- [Work request]
A word-for-word copy is required of the line containing "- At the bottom" and of each line after it in the material below, through the last one.

========================================

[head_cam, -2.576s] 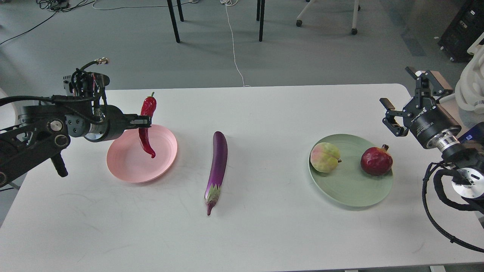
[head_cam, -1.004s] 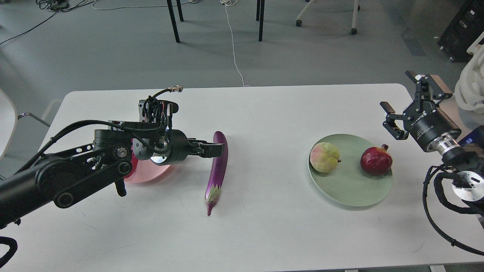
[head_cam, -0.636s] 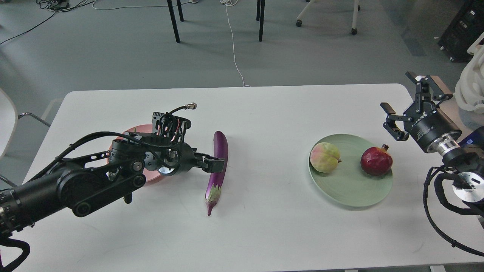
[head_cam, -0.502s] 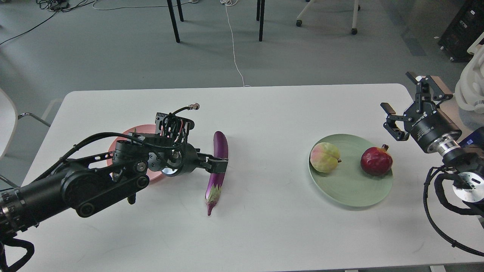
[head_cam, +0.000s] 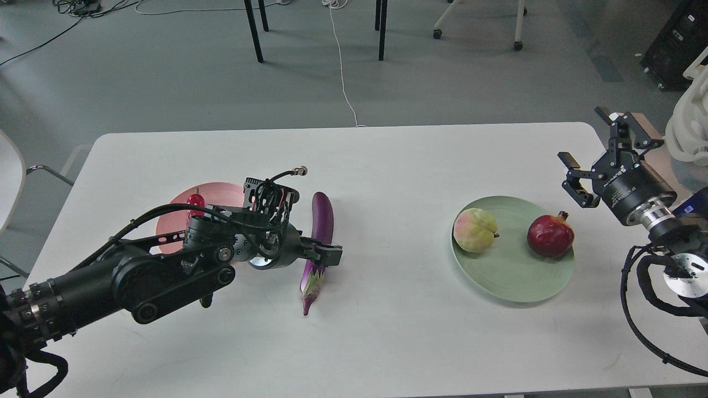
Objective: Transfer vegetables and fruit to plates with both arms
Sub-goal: 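Move the left gripper to the purple eggplant and grasp it, then place the eggplant on the pink plate beside the chili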
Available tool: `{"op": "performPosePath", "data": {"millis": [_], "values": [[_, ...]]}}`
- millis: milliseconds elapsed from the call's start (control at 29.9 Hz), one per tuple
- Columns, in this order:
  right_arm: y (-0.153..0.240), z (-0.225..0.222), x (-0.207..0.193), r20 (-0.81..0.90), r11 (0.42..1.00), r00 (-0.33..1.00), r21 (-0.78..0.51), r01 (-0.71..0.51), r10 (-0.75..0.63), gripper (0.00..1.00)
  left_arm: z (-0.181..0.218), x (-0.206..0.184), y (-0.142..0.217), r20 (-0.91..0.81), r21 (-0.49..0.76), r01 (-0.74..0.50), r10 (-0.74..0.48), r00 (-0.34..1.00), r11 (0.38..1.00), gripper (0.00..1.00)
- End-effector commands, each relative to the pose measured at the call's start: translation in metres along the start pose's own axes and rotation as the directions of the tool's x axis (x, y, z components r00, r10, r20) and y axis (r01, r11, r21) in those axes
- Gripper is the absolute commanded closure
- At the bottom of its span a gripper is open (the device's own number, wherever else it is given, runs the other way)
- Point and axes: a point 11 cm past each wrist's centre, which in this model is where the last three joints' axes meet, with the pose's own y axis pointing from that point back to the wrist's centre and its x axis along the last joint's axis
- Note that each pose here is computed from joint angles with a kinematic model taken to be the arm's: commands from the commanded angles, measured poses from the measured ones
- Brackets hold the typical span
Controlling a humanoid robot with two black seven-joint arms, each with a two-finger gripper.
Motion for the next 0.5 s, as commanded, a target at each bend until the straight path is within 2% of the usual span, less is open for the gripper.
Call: {"op": "performPosePath", "data": {"millis": [0,201,335,468], "values": [[0.000,0.000,0.000,0.000,1.000,1.000,0.000,0.000,0.000,0.02,0.003,-0.001,-0.002,-0.005,0.002,0.004,-0.004,1.000,1.000,0.29],[0.000,0.000,0.000,0.000,1.000,1.000,0.000,0.000,0.000,0.02,-0.001,0.000,-0.003,-0.009,0.021,0.004,-0.003,1.000,1.000,0.69],[0.000,0.001,0.000,0.000,1.000,1.000,-0.002,0.001,-0.001,0.02,-0.006,0.003,0.000,-0.007,0.043,-0.005,0.005,1.000,0.999,0.79],[0.000,0.001,-0.001,0.000,1.000,1.000,-0.004,0.003,-0.003,0.02,-0.014,0.015,0.010,-0.027,0.052,-0.032,0.033,0.999,0.998,0.81]]}}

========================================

- [Response area]
- At the bottom of its span a gripper is open (the device's own number, wherever else it is given, runs the other way)
- Point and axes: a point 11 cm past each wrist's centre, which in this model is where the last three joints' axes meet, with the pose's own y axis pointing from that point back to the wrist's centre and its x axis along the last joint's axis
- Note that each pose here is computed from joint angles with a kinematic model taken to be the arm's: commands from the commanded angles, measured poses from the measured ones
- Brackets hold the typical span
Controlling a humanoid robot with two black seven-joint arms, each with a two-finger gripper.
Motion for the next 0.5 s, as commanded, a target at each bend until the straight path is within 2% of the usual span, less is open for the gripper.
Call: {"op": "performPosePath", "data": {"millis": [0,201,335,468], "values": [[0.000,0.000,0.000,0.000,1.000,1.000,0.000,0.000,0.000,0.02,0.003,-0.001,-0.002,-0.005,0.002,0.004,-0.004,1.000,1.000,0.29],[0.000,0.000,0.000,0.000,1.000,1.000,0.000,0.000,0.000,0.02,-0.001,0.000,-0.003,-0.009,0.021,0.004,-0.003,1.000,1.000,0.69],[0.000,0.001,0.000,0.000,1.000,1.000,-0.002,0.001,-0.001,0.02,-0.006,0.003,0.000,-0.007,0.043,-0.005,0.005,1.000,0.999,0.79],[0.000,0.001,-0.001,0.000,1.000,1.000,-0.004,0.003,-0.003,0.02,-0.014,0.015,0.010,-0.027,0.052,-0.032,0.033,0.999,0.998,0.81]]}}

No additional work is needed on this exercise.